7. Information about cookies
- The platform uses cookies.
- Cookies ("cookies") are information, in particular text files stored in the End Device of the Platform User and are intended to use the Platform's websites. Cookies typically contain the name of the website from which they come, the time of storage on the end device and a unique number.
- The entity placing cookies on the terminal device of the User and having access to them is the Service Provider.
- Cookies are used for the following purposes:
1. maintaining the Platform User session (after logging in) so that the User does not have to re-enter the login and password on each Platform subpage;
2. achieve the objectives set out above in the "Relevant Marketing Techniques" section; - The Platform uses two main types of cookies: "session" and "persistent". "Session" cookies are temporary files that are stored in the User's End Device until User logs out, leaves the website or disables the software (web browser). "Persistent" cookies are stored on the User's End Device for the time specified in the parameters of cookies or until they are deleted by the User.
- Web browsing software (web browser) typically allows cookies to be stored on your End Device by default. Users can change the settings in this regard. The web browser allows User to delete cookies.
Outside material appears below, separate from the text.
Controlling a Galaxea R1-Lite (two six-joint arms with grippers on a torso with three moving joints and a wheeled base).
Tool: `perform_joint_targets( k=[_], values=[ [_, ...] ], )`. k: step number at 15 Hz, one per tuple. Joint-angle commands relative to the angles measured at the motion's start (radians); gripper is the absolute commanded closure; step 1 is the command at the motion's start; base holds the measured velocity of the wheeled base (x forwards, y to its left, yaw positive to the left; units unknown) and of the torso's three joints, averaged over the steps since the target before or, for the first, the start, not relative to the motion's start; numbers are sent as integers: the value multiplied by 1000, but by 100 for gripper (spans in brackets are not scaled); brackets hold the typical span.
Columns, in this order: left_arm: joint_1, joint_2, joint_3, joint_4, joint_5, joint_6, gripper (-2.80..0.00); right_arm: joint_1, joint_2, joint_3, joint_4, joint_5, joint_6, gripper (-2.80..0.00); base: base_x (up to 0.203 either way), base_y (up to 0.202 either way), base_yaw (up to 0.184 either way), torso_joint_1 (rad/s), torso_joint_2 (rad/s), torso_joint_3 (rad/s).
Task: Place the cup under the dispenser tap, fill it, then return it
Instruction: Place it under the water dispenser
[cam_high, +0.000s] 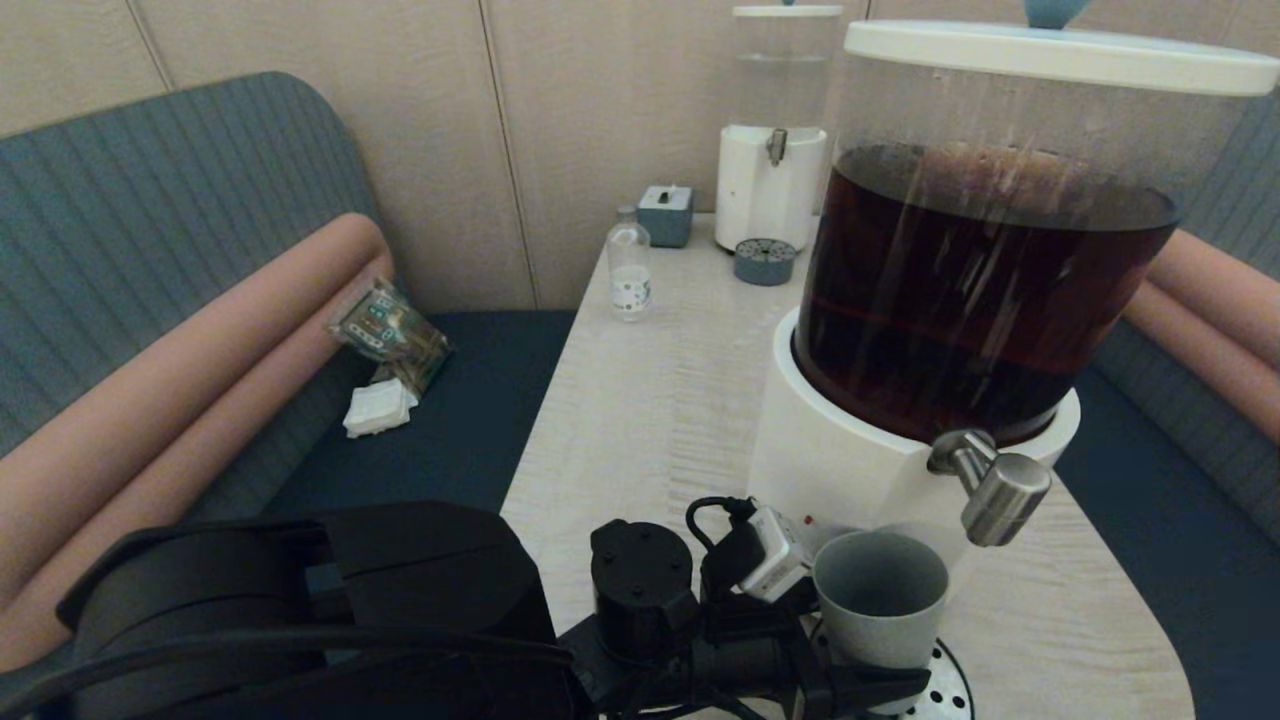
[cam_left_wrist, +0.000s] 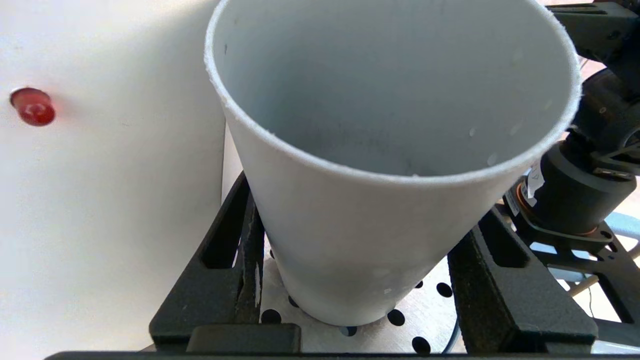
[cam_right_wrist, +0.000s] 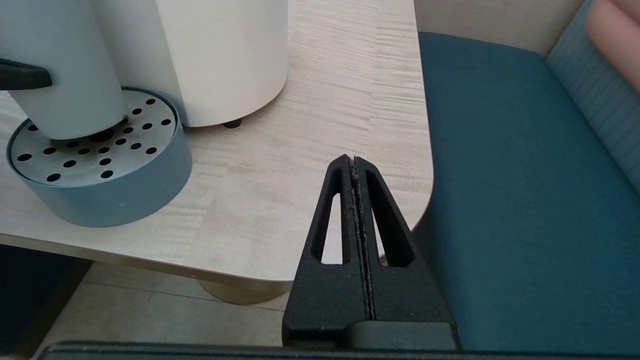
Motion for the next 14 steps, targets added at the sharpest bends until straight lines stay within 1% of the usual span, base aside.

It is also possible to automatically block cookies. Detailed information on the subject can be found in the help section or documentation of a web browser.
- Restrictions on the use of cookies may affect some of the functionalities available on the Platform's websites. Cookies placed on the End Device of the User can also be used by entities cooperating with the Service Provider, in particular by companies: Google (Google Inc. based in the USA), Facebook (Facebook Inc. based in the USA), Twitter (Twitter Inc. based in the USA).
8. Managing cookies – how to express and withdraw consent in practice?
If User does not wish to receive cookies, User may change their browser settings. The Service Provider reserves that disabling the handling of cookies necessary for authentication, security, and maintaining User’s preferences may make it difficult and, in extreme cases, may prevent the use of the websites.